Overload issue - more-specific-ness

Zhong Yu zhong.j.yu at gmail.com
Fri Mar 14 20:42:07 UTC 2014


On Fri, Mar 14, 2014 at 2:22 PM, Anna Kozlova
<anna.kozlova at jetbrains.com> wrote:
> From spec 15.12.2.5 Choosing the Most Specific Method:
>
>                 In addition, a functional interface type S is more specific
> than a functional interface type T for an expression exp if T is not a
> subtype of S
>                         ....
>                 R2 is void => true

That's my reading too, and I think IntelliJ got it right.

>
> Here SAM types are not subtypes from one another and one return type is void
> (another is not) => most specific method could be chosen.
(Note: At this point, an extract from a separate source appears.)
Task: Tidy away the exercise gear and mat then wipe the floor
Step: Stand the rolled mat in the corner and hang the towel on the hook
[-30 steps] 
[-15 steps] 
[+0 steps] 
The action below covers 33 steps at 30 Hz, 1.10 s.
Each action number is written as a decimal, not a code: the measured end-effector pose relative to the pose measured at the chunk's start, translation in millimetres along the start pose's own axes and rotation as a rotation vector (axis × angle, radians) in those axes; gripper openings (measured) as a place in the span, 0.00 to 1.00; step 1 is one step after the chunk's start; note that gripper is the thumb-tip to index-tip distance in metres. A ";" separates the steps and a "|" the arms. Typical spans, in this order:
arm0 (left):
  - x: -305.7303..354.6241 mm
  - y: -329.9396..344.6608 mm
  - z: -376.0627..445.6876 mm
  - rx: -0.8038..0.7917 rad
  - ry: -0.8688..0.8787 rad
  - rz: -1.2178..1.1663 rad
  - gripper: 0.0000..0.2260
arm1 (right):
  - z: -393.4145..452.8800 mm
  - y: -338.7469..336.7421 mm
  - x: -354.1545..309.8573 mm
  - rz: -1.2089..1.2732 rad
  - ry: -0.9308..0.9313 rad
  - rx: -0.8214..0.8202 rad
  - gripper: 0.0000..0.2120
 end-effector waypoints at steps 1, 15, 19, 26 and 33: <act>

Should spec
> probably use |T| and |S| then?
>
> Thanks,
> Anna
>
> -----Original Message-----
> From: lambda-dev [mailto:lambda-dev-bounces at openjdk.java.net] On Behalf Of
> Brian Goetz
> Sent: Friday, March 14, 2014 6:48 PM
> To: Peter Levart; Zhong Yu; lambda-dev at openjdk.java.net
> Subject: Re: Overload issue - more-specific-ness
>
> Yes, this is correct behavior.  The rule is that overloading methods whose
> arguments are same-arity SAMs (and where other arguments can't be used to
> disambiguate) are going to lead to ambiguities.
>
> Bad: overloaded methods with functional interfaces of the same arity in the
> same position
>
> <T,U> void foo(Function<T,U>)
> <T> void foo(ToIntFunction<T>)
>
> Unless another non-functional argument can provide disambiguation
>
> <T,U> void foo(String, Function<T,U>)
> <T> void foo(int, ToIntFunction<T>)
>
> OK: overload with the same functional interface in the same position <T,U>
> void foo(Function<T,U>, String) <T,U> void foo(Function<T,U>, int)
>
>
>
>
>
> On 3/14/2014 4:10 AM, Peter Levart wrote:
>>
>> On 03/14/2014 12:48 AM, Zhong Yu wrote:
>>> Consider this program:
>>>
>>>      // like Runnable, but throws
>>>      interface RunnableX extends Callable<Void>
>>>      {
>>>          void run() throws Exception;
>>>
>>>          default Void call() throws Exception
>>>          {
>>>              run();
>>>              return null;
>>>          }
>>>      }
>>>
>>>      static void foo(RunnableX r){}
>>>      static void foo(Callable<List<?>> c){}
>>>
>>> The overload should be fine, because both functional interfaces are
>>> 0-arg. And foo#2 should be more specific than foo#1.
>>>
>>> However the following program fails to compile
>>>
>>>      public void test()
>>>      {
>>>          foo( ()->new ArrayList<Void>() );
>>>          // javac: reference to foo is ambiguous
>>>          // both method foo(RunnableX) and method
>>> foo(Callable<List<?>>) match
>>>      }
>>>
>>> Is it the correct behavior or a bug? It seems to me that foo#2 should
>>> be the most-specific method here.
>>>
>>> ( If RunnableX does NOT extend Callable<Void>, the program compiles.)
>>
>> ...and selects foo(Callable). So when interfaces are not related the
>> structural type of Callable is prefered to that of RunnableX. If
>> RunnableX is related to (a subtype of) Callable then most specific
>> rule should prevail. I think. But it seems that structural fitness and
>> subtype specificness have equal weight here, so compiler is undecided.
>>
>> Regards, Peter
>>
>>>
>>> Thanks,
>>> Zhong Yu
>>>
>>
>>
>
>
> !DSPAM:35,5323412a213961640333909!